§ **To do**
List every line below containing "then".

§ **Information supplied**
━━━━━━━━━━━━━━━━━━━━

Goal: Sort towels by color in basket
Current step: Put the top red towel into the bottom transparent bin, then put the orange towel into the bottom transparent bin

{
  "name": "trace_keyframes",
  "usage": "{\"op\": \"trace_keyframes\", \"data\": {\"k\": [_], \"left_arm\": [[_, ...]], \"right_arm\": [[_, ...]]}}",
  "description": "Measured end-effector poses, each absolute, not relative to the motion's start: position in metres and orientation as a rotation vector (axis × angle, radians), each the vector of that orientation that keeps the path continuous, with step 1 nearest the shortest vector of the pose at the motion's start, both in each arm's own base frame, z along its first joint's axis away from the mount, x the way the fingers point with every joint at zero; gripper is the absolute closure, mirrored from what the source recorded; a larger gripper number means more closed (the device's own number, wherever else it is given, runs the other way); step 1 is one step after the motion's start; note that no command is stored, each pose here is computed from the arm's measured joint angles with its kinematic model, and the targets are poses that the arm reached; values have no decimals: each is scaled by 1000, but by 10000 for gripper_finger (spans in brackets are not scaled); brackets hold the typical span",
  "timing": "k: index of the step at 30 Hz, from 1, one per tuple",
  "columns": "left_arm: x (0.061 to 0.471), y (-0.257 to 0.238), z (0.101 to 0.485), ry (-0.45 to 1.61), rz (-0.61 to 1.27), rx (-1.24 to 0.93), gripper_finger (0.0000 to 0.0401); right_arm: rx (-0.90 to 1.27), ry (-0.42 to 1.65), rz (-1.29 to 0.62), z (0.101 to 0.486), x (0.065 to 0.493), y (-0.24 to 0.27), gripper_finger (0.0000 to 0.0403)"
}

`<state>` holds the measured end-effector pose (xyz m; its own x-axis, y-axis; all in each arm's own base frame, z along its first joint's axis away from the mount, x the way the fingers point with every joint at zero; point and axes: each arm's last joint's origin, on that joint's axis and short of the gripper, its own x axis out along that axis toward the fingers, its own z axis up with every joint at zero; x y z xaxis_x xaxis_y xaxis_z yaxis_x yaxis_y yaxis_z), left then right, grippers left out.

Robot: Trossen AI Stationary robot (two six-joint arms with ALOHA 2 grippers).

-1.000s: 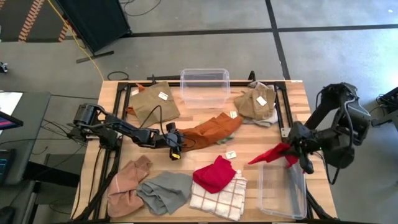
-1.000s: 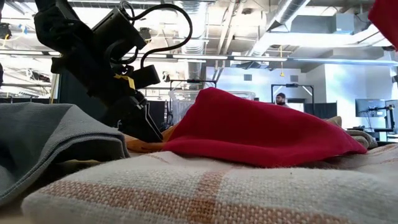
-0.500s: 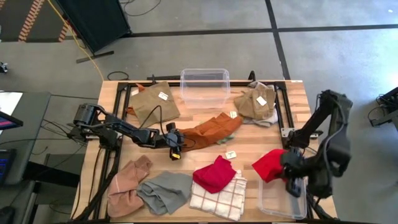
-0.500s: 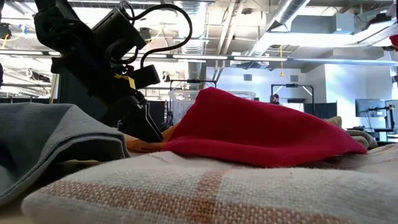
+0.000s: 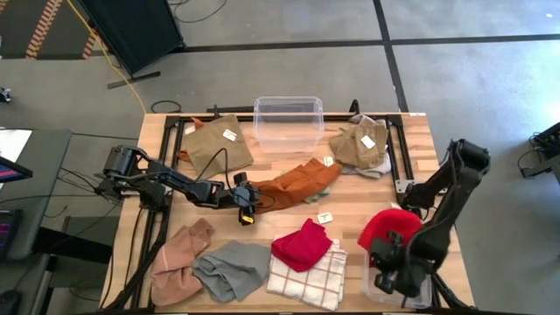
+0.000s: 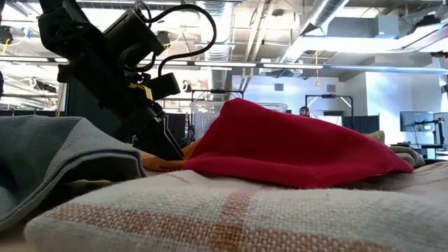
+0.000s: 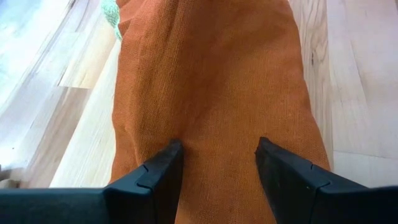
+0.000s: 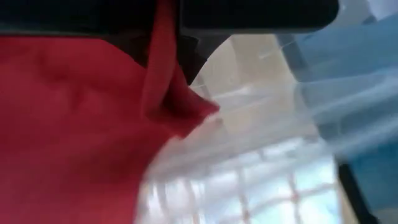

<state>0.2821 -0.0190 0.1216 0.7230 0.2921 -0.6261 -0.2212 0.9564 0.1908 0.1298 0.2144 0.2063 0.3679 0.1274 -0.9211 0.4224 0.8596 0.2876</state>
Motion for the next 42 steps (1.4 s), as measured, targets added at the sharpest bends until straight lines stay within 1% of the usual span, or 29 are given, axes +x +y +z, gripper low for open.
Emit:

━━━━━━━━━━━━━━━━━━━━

§ **Task response**
Current step: Put the top red towel into the bottom transparent bin, then put the orange towel into the bottom transparent bin
`<state>` holds the measured end-effector pose (xyz m; its own x-axis, y-axis; all in each arm's own base frame, z along its first joint's axis away from the mount, x the way the fingers point with every joint at zero; point and axes: each arm's last joint's origin, on that joint's axis and short of the gripper, its own x axis out along that axis toward the fingers, its own z axis up with every joint at zero; x y z xaxis_x xaxis_y xaxis_z yaxis_x yaxis_y yaxis_z), left then right, grippers left out.

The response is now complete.